Nate Silver: Yeah, I can't believe that Santo has been shut out. I'm convinced that there's some sort of psychological phenomenon in which bad decisions can be sort of self-reinforcing, because the person(s) making the bad decisions need to defend them publicly, and become more entrenched in their beliefs in the process. This is the same phenomenon, I think, that led to Ed Wade retaining Larry Bowa for as long as he did.

Rolen, I think, had been something of an underrated player for a long time, though last year did a lot to correct that. What the mood of the BBWAA will be in twelve years or so is something it's hard to predict, but I see him as a Hall of Famer.

collins (greenville nc): Nate, Thanks for doing the chat. Why is PECOTA so down on Joe Nathan? His 50th percentile ERA is over 4. Seems awfully high.

Nate Silver: Nathan's PECOTA forecast still includes some input from his 2002 season, when he was a starter in Fresno and pitching just awfully and his arm wasn't really healthy. As I said in the Pedro comment above, you'll be far better off in the long run when you incorporate three years' worth of data, but there are probably some exceptions, and Nathan might be one of them.

That said, one thing to watch for is that Nathan has been a strong flyball pitcher who as also had very low home run rates. One of those things has to give, and it's usually the home run rate.

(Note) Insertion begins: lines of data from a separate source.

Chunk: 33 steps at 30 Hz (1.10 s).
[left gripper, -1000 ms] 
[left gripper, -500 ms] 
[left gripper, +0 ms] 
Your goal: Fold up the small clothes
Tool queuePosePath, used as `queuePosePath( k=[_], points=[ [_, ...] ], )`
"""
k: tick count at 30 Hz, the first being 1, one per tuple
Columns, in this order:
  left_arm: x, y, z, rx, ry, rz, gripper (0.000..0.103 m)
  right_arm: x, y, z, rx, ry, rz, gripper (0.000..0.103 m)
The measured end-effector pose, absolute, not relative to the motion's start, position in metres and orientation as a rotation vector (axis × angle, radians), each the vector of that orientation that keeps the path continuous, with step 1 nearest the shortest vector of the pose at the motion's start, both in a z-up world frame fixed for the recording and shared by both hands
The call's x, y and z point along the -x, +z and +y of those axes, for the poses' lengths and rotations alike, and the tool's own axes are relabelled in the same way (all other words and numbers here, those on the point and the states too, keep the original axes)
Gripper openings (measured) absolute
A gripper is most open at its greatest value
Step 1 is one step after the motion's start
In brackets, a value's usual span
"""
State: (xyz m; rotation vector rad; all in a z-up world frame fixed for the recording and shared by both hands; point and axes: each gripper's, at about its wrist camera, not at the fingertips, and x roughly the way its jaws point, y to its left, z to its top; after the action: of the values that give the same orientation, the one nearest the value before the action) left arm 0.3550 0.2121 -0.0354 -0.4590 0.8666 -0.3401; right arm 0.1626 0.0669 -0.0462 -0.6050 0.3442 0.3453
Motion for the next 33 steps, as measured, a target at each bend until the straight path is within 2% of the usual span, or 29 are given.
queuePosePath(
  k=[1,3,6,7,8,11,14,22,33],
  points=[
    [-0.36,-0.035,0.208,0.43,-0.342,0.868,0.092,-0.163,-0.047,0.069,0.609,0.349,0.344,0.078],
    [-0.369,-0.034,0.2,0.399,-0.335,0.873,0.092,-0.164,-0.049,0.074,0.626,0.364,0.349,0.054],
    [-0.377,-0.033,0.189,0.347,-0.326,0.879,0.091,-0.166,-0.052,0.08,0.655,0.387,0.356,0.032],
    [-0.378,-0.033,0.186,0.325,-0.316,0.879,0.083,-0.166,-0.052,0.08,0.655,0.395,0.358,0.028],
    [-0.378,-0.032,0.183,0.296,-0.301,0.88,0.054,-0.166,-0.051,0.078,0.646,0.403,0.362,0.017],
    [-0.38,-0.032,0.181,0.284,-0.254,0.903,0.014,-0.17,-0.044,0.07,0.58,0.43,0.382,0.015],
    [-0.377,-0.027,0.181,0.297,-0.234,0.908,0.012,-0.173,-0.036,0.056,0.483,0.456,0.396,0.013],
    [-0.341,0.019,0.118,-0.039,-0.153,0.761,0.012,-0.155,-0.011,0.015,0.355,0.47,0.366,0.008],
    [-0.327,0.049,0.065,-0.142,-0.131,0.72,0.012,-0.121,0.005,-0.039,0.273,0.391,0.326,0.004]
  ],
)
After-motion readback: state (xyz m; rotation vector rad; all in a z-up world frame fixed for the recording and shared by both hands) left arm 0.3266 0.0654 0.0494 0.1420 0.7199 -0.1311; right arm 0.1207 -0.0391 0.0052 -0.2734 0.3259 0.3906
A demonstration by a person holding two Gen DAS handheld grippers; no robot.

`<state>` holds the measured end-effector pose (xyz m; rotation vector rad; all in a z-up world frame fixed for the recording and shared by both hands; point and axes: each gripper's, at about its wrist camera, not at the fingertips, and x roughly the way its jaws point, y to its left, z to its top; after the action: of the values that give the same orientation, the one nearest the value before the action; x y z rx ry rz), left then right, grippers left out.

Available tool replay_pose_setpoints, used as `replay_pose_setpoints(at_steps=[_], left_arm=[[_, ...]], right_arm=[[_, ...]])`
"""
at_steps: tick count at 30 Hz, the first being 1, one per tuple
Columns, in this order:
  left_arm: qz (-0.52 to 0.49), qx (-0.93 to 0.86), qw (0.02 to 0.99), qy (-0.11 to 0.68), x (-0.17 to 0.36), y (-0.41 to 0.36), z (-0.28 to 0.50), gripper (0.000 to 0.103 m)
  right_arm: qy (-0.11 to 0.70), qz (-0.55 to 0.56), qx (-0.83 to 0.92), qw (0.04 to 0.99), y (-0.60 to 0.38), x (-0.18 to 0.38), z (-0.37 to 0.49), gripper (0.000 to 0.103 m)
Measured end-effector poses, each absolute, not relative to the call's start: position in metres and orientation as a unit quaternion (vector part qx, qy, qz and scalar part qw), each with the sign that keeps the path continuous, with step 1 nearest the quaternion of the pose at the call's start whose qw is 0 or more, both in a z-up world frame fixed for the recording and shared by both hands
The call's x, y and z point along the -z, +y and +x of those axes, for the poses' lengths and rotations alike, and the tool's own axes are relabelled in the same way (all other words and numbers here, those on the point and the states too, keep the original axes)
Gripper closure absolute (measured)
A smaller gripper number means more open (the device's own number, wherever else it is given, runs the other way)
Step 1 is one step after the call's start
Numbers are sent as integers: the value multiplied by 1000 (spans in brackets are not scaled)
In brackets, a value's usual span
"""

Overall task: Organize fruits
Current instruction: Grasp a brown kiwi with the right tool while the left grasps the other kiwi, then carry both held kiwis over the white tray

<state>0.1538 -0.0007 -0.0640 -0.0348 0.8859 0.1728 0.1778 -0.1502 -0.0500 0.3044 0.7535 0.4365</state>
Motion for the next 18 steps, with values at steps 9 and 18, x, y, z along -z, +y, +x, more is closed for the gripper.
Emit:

Rob in WI (Milwaukee): Nate, Follow up on Santo: is the the best elgible player not in the HoF?

Nate Silver: He's #2 with a bullet after Blyleven.

akrech (Chicago): Nate: Have you come across any evidence to suggest that certain teams have lower variation in average runs per game over the course of a season than other teams? It seems to me that there may be certain benefits (especially for a team with good, consistent pitching) to scoring an average number of runs very consistently, rather than alternating blowouts with shutouts. (and yes, I am thinking of the cubs here)

Nate Silver: I've looked at this, and in fact come to the opposite conclusion: there isn't really any meaningful predictor of variation in team run scoring over the course of a season.

ScotMartin (Bedford, TX): Which player do you believe is most likely to exceed their PECOTA projections? Why do you think PECOTA has trouble with that player?

Nate Silver: The first name that comes to mind is Jeremy Bonderman. I don't think that PECOTA has adequately accounted for the steady course of improvement he's made over the past 24 months, particularly in the last portion of last season. I expect him to be a top-tier starter this year.

Jason R (Chatham County Line): The talk of Tiger Town is that Dave Dombrowski's next move *should be* trading Uggie Urbina for Mike Cameron or (insert ML centerfielder here). Part of the logic is that with luminaries as Farnsworth, Percival, Jamie Freakin Walker, etc, the pen is now a point of strength (cough). What about sitting tight and playing Higgy in center?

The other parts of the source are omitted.